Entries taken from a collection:
* * *

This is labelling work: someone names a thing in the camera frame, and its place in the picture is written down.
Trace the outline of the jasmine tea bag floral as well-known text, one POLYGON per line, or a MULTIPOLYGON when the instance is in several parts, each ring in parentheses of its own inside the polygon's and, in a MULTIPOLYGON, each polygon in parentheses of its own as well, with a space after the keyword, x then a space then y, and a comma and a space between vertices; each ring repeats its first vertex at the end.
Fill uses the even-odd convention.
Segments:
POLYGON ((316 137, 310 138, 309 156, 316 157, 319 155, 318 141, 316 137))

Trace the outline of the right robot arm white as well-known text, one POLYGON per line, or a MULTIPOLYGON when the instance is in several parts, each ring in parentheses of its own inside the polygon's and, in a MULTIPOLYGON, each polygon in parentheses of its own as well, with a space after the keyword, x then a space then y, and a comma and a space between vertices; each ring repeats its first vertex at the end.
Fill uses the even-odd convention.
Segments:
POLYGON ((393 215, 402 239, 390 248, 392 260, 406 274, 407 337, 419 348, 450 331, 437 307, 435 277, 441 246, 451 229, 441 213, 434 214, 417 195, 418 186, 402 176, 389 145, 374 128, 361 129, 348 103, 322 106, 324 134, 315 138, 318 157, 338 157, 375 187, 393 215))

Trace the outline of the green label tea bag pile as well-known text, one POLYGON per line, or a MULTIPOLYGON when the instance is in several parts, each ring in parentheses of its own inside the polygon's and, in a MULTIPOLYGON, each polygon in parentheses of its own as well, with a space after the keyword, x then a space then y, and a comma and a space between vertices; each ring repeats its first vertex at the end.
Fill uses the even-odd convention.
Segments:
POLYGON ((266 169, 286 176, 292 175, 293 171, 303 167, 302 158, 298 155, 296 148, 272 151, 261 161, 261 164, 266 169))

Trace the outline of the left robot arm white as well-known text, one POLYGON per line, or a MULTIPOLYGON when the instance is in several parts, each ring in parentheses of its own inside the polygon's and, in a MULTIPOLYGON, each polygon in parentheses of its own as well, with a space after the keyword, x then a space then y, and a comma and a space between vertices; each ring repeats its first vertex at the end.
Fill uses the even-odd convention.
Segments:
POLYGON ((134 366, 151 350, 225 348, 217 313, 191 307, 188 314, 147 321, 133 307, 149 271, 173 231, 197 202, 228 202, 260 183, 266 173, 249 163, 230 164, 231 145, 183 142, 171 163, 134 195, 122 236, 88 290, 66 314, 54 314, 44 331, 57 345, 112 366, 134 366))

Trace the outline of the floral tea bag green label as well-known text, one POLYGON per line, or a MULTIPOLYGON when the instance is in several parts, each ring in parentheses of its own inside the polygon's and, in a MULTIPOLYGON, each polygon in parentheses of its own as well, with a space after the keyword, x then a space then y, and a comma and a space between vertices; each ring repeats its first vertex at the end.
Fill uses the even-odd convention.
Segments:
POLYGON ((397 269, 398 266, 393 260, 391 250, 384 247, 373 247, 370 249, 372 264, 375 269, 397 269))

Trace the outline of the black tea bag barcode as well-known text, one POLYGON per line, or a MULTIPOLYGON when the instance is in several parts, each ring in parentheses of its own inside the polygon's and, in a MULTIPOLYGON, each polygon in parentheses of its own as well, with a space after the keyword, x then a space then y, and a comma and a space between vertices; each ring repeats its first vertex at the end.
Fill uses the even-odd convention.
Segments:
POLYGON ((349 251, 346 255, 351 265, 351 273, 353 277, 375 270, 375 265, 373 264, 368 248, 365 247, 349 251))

* * *

== Task details ==
Output every entry shown above, exactly.

== Written solution ==
This is labelling work: someone names a thing in the camera frame, and its place in the picture is written down.
Trace the outline of the jasmine tea bag floral as well-known text, one POLYGON per line, or a MULTIPOLYGON when the instance is in several parts, each ring in parentheses of its own inside the polygon's and, in a MULTIPOLYGON, each polygon in parentheses of its own as well, with a space after the keyword, x then a space then y, and a comma and a space between vertices; each ring repeats its first vertex at the end.
Fill uses the even-odd convention.
Segments:
POLYGON ((316 137, 310 138, 309 156, 316 157, 319 155, 318 141, 316 137))

Trace the outline of the right robot arm white as well-known text, one POLYGON per line, or a MULTIPOLYGON when the instance is in several parts, each ring in parentheses of its own inside the polygon's and, in a MULTIPOLYGON, each polygon in parentheses of its own as well, with a space after the keyword, x then a space then y, and a comma and a space between vertices; each ring repeats its first vertex at the end.
Fill uses the even-odd convention.
Segments:
POLYGON ((393 215, 402 239, 390 248, 392 260, 406 274, 407 337, 419 348, 450 331, 437 307, 435 277, 441 246, 451 229, 441 213, 434 214, 417 195, 418 186, 402 176, 389 145, 374 128, 361 129, 348 103, 322 106, 324 134, 315 138, 318 157, 338 157, 375 187, 393 215))

Trace the outline of the green label tea bag pile as well-known text, one POLYGON per line, or a MULTIPOLYGON when the instance is in several parts, each ring in parentheses of its own inside the polygon's and, in a MULTIPOLYGON, each polygon in parentheses of its own as well, with a space after the keyword, x then a space then y, and a comma and a space between vertices; each ring repeats its first vertex at the end.
Fill uses the even-odd convention.
Segments:
POLYGON ((266 169, 286 176, 292 175, 293 171, 303 167, 302 158, 298 155, 296 148, 272 151, 261 161, 261 164, 266 169))

Trace the outline of the left robot arm white as well-known text, one POLYGON per line, or a MULTIPOLYGON when the instance is in several parts, each ring in parentheses of its own inside the polygon's and, in a MULTIPOLYGON, each polygon in parentheses of its own as well, with a space after the keyword, x then a space then y, and a comma and a space between vertices; each ring repeats its first vertex at the end.
Fill uses the even-odd convention.
Segments:
POLYGON ((134 366, 151 350, 225 348, 217 313, 191 307, 188 314, 147 321, 133 307, 149 271, 173 231, 197 202, 228 202, 260 183, 266 173, 249 163, 230 164, 231 145, 183 142, 171 163, 134 195, 122 236, 88 290, 66 314, 54 314, 44 331, 57 345, 112 366, 134 366))

Trace the outline of the floral tea bag green label as well-known text, one POLYGON per line, or a MULTIPOLYGON when the instance is in several parts, each ring in parentheses of its own inside the polygon's and, in a MULTIPOLYGON, each polygon in parentheses of its own as well, with a space after the keyword, x then a space then y, and a comma and a space between vertices; each ring repeats its first vertex at the end.
Fill uses the even-odd convention.
Segments:
POLYGON ((397 269, 398 266, 393 260, 391 250, 384 247, 373 247, 370 249, 372 264, 375 269, 397 269))

Trace the outline of the black tea bag barcode as well-known text, one POLYGON per line, or a MULTIPOLYGON when the instance is in several parts, each ring in parentheses of its own inside the polygon's and, in a MULTIPOLYGON, each polygon in parentheses of its own as well, with a space after the keyword, x then a space then y, and a comma and a space between vertices; each ring repeats its first vertex at the end.
Fill uses the even-odd convention.
Segments:
POLYGON ((349 251, 346 255, 351 265, 351 273, 353 277, 375 270, 375 265, 373 264, 368 248, 365 247, 349 251))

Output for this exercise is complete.